Data section below:
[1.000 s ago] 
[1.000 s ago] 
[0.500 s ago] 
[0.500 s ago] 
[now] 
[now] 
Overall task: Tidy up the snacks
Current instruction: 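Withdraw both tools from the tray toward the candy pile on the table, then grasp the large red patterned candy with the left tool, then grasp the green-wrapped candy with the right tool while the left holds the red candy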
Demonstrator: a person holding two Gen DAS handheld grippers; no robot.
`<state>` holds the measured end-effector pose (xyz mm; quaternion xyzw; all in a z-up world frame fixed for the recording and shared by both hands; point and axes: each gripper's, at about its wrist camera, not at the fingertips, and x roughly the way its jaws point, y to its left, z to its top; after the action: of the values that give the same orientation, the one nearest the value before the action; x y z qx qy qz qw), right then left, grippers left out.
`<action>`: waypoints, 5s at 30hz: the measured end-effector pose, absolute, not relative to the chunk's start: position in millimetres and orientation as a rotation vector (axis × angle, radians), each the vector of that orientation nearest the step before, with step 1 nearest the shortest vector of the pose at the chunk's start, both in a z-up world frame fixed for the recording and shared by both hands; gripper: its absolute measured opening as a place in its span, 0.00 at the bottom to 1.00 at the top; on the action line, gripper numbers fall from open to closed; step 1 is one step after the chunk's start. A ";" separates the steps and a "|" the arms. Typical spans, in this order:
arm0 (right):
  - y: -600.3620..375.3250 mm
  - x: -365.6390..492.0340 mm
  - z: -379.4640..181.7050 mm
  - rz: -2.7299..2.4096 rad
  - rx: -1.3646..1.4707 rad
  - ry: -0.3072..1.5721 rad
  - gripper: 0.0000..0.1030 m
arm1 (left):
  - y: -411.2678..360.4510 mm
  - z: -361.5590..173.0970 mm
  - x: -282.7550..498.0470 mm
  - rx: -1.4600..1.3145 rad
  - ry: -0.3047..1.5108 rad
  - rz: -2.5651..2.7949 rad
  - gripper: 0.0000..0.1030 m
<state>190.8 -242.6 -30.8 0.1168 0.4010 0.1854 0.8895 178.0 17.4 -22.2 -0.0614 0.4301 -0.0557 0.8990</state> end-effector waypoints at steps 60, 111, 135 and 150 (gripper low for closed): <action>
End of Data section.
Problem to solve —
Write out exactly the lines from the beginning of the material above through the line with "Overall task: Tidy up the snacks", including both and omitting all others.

Solution below —
[1.000 s ago] 
[1.000 s ago] 
[0.500 s ago] 
[0.500 s ago] 
[now] 
[now] 
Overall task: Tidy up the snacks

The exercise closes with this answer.